INT: Bad comparison of int value with long constant¶
INT_BAD_COMPARISON_WITH_INT_VALUE
This code compares an int value with a long constant that is outside the range of values that can be represented as an int value. This comparison is vacuous and possibly to be incorrect.
INT: Bad comparison of nonnegative value with negative constant or zero¶
INT_BAD_COMPARISON_WITH_NONNEGATIVE_VALUE
This code compares a value that is guaranteed to be non-negative with a negative constant or zero.
INT: Bad comparison of signed byte¶
INT_BAD_COMPARISON_WITH_SIGNED_BYTE
Signed bytes can only have a value in the range -128 to 127. Comparing
a signed byte with a value outside that range is vacuous and likely to be incorrect.
To convert a signed byte b to an unsigned value in the range 0..255,
use 0xff & b.
IO: Doomed attempt to append to an object output stream¶
IO_APPENDING_TO_OBJECT_OUTPUT_STREAM
This code opens a file in append mode and then wraps the result in an object output stream. This won't allow you to append to an existing object output stream stored in a file. If you want to be able to append to an object output stream, you need to keep the object output stream open.

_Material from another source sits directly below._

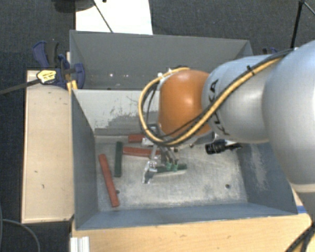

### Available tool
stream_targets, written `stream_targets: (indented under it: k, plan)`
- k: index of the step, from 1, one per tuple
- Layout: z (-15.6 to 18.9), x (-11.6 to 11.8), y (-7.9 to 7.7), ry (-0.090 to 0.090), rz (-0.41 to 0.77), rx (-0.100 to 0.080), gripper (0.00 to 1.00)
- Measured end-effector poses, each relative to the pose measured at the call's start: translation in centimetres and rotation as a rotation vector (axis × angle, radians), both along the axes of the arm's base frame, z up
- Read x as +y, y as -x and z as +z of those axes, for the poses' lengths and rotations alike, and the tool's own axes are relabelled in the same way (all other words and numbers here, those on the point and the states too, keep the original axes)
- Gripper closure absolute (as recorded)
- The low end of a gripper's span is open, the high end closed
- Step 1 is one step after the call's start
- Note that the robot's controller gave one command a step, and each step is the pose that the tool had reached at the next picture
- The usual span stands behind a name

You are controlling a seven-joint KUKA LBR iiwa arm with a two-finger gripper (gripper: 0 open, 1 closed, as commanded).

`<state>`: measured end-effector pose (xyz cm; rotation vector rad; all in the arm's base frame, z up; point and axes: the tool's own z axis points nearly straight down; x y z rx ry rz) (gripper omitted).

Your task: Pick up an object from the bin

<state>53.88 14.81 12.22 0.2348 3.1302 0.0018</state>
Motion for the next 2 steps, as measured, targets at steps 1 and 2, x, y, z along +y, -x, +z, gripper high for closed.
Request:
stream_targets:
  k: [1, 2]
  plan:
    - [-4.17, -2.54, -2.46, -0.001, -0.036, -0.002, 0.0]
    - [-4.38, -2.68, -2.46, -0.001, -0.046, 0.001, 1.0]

The only situation in which opening a file in append mode and the writing an object output stream could work is if on reading the file you plan to open it in random access mode and seek to the byte offset where the append started.
TODO: example.
IP: A parameter is dead upon entry to a method but overwritten¶
IP_PARAMETER_IS_DEAD_BUT_OVERWRITTEN
The initial value of this parameter is ignored, and the parameter is overwritten here. This often indicates a mistaken belief that the write to the parameter will be conveyed back to the caller.
MF: Class defines field that masks a superclass field¶
MF_CLASS_MASKS_FIELD
This class defines a field with the same name as a visible instance field in a superclass. This is confusing, and may indicate an error if methods update or access one of the fields when they wanted the other.

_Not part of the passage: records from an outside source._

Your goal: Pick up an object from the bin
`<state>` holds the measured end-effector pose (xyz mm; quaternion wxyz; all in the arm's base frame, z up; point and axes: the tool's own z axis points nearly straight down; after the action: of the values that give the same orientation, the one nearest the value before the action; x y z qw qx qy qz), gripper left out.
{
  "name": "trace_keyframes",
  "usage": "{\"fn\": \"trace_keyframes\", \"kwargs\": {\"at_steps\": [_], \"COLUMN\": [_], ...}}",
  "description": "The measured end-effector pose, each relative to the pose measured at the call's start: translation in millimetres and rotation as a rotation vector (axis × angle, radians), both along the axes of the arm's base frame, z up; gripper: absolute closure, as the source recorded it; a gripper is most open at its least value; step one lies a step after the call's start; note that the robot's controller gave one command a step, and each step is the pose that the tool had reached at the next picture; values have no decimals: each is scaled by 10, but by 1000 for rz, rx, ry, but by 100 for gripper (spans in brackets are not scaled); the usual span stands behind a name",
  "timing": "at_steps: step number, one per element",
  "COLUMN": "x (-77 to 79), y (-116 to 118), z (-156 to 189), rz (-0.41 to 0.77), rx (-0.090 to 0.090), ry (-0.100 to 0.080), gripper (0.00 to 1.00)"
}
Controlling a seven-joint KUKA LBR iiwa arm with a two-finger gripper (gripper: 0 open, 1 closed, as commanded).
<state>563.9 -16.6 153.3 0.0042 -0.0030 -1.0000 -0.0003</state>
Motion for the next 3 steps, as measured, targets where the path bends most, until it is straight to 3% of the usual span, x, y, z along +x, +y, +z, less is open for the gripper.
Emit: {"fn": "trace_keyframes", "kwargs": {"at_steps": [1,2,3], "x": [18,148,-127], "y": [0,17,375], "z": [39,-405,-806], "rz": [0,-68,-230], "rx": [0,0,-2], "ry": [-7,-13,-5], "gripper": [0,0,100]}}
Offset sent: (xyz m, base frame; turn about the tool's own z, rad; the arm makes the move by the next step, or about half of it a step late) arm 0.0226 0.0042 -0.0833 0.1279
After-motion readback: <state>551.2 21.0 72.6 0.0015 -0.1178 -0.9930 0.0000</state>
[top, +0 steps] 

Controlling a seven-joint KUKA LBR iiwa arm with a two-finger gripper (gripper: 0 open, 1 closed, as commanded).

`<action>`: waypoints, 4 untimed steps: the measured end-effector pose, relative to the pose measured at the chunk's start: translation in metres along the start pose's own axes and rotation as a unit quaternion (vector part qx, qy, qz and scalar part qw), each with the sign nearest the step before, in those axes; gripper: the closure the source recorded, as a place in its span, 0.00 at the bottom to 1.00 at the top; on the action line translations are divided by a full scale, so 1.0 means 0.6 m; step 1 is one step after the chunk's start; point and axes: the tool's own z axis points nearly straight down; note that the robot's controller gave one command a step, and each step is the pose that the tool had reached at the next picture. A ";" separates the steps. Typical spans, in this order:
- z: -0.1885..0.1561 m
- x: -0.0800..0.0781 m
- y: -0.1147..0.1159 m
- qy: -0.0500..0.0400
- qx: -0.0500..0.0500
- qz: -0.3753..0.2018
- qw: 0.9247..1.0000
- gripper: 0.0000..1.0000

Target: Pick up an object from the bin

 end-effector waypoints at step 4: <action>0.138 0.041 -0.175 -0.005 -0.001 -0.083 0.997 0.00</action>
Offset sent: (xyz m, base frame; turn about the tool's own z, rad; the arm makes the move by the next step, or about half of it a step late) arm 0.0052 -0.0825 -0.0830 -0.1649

MF: Method defines a variable that obscures a field¶
MF_METHOD_MASKS_FIELD
This method defines a local variable with the same name as a field in this class or a superclass. This may cause the method to read an uninitialized value from the field, leave the field uninitialized, or both.
Nm: Class defines equal(Object); should it be equals(Object)?¶
NM_BAD_EQUAL
This class defines a method equal(Object). This method does
not override the equals(Object) method in java.lang.Object,
which is probably what was intended.
Nm: Class defines hashcode(); should it be hashCode()?¶
NM_LCASE_HASHCODE
This class defines a method called hashcode(). This method
does not override the hashCode() method in java.lang.Object,
which is probably what was intended.
Nm: Class defines tostring(); should it be toString()?¶
NM_LCASE_TOSTRING
This class defines a method called tostring(). This method
does not override the toString() method in java.lang.Object,
which is probably what was intended.
Nm: Apparent method/constructor confusion¶
NM_METHOD_CONSTRUCTOR_CONFUSION
This regular method has the same name as the class it is defined in. It is likely that this was intended to be a constructor. If it was intended to be a constructor, remove the declaration of a void return value. If you had accidentally defined this method, realized the mistake, defined a proper constructor but can't get rid of this method due to backwards compatibility, deprecate the method.
Nm: Very confusing method names¶
NM_VERY_CONFUSING
The referenced methods have names that differ only by capitalization. This is very confusing because if the capitalization were identical then one of the methods would override the other.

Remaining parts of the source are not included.